What to do → Print the data exactly as written, line for line, and leave its pictures behind.

◇ ◇ ◇

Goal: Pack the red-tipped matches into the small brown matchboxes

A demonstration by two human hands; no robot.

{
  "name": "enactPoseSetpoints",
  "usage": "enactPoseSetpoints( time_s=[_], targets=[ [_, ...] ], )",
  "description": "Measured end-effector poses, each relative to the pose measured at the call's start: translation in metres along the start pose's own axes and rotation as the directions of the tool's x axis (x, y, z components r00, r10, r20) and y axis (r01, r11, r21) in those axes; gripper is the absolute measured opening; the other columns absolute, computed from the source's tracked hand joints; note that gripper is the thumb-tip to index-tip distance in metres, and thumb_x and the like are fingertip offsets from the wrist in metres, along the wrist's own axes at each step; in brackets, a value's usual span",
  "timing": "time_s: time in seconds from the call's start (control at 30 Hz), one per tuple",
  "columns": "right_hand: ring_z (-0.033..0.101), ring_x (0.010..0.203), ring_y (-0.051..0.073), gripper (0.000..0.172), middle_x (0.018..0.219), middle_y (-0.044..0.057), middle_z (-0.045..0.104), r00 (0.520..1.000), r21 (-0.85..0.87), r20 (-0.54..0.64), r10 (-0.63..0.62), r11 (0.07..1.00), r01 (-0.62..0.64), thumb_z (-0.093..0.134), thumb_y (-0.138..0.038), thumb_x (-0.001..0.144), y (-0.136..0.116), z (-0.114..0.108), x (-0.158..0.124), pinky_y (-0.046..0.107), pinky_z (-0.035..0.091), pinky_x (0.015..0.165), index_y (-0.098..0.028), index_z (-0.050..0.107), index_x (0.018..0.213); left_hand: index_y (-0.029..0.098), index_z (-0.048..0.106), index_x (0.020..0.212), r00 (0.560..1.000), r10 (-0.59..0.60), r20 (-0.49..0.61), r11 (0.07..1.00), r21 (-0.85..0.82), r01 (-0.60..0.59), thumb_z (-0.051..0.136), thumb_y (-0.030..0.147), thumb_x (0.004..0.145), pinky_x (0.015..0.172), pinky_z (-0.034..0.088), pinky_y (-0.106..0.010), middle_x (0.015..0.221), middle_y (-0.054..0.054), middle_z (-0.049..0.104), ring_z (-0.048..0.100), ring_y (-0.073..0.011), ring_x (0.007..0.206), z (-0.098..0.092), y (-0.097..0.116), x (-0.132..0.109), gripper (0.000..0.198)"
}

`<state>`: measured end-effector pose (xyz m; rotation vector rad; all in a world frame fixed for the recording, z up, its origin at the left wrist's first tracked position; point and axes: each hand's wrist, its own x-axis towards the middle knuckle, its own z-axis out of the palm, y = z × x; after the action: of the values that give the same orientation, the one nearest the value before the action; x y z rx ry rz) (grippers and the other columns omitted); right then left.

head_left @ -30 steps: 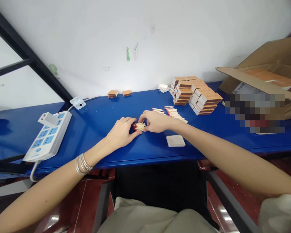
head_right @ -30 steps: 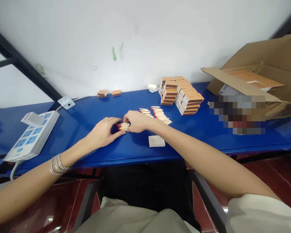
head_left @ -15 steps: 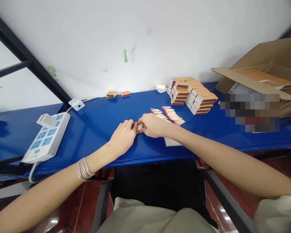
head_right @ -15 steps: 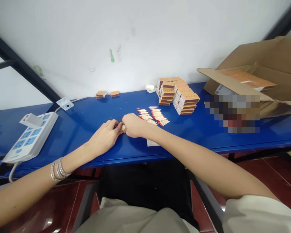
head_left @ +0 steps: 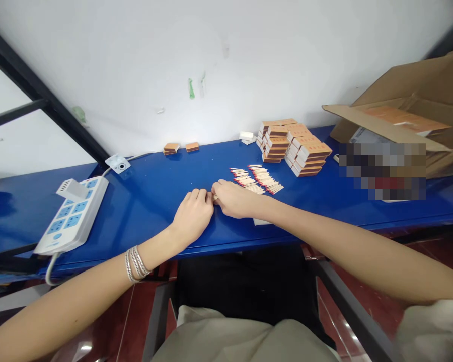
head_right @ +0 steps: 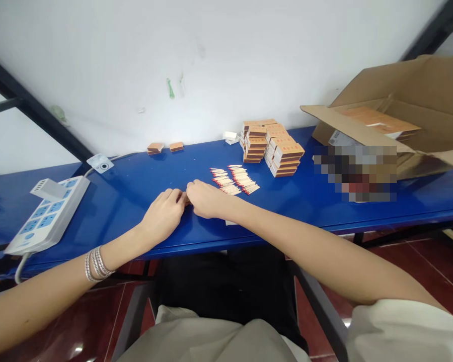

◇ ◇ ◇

Response box →
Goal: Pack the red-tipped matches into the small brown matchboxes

A demonstration by two human hands; no robot.

{
  "name": "enactPoseSetpoints",
  "usage": "enactPoseSetpoints( time_s=[_], targets=[ [_, ...] ], )",
  "description": "Measured end-effector poses, each relative to the pose measured at the call's start: translation in metres along the start pose's own axes and rotation as the directions of the tool's x axis (x, y, z components r00, r10, r20) and y axis (r01, r11, r21) in those axes; gripper is the absolute measured opening; the other columns absolute, computed from the source's tracked hand joints; note that gripper is the thumb-tip to index-tip distance in metres, and thumb_x and the like are fingertip offsets from the wrist in metres, along the wrist's own axes at each step; in brackets, a value's usual span",
  "timing": "time_s: time in seconds from the call's start (control at 30 Hz), one per tuple",
  "columns": "right_hand: ring_z (-0.033..0.101), ring_x (0.010..0.203), ring_y (-0.051..0.073), gripper (0.000..0.172), middle_x (0.018..0.219), middle_y (-0.044..0.057), middle_z (-0.045..0.104), r00 (0.520..1.000), r21 (-0.85..0.87), r20 (-0.54..0.64), r10 (-0.63..0.62), r11 (0.07..1.00), r01 (-0.62..0.64), thumb_z (-0.093..0.134), thumb_y (-0.138..0.038), thumb_x (-0.001..0.144), y (-0.136..0.116), z (-0.114..0.108), x (-0.158..0.124), pinky_y (-0.046..0.107), pinky_z (-0.035..0.091), pinky_x (0.015..0.165), index_y (-0.098..0.028), index_z (-0.050..0.107), index_x (0.018..0.213); left_hand: index_y (-0.029..0.098), index_z (-0.048..0.106), index_x (0.020..0.212), r00 (0.560..1.000), r10 (-0.59..0.60), r20 (-0.49..0.61), r11 (0.07..1.00), r21 (-0.85..0.82), r01 (-0.60..0.59), thumb_z (-0.051..0.136), thumb_y (-0.030..0.147), thumb_x (0.004..0.145), pinky_x (0.015..0.172), pinky_z (-0.034..0.088), pinky_y (-0.106..0.010), middle_x (0.015..0.221), middle_y (-0.054..0.054), middle_z (-0.049..0.104), ring_z (-0.048..0.100), ring_y (-0.073..0.011), ring_x (0.007..0.206), z (-0.098..0.092), y (-0.097..0.116), x (-0.132..0.109), gripper (0.000..0.198)"
}

`<state>`: measured end-effector pose (xyz m; rotation vector rad; all in a world frame fixed for the recording, z up, its origin at the left wrist's first tracked position; point and axes: each hand's wrist, its own x-axis towards the middle knuckle, its own z-axis out of the palm, y = z × x; after the action: of the values that give the same orientation, the one nearest the value before the action; x y z rx ry rz) (grippers and the other columns omitted); right then left.

head_left @ -30 steps: 
head_right @ -30 steps: 
head_left @ -15 steps: 
head_right @ -15 steps: 
head_left @ +0 steps: 
head_right @ +0 steps: 

Output for the exercise is now complete.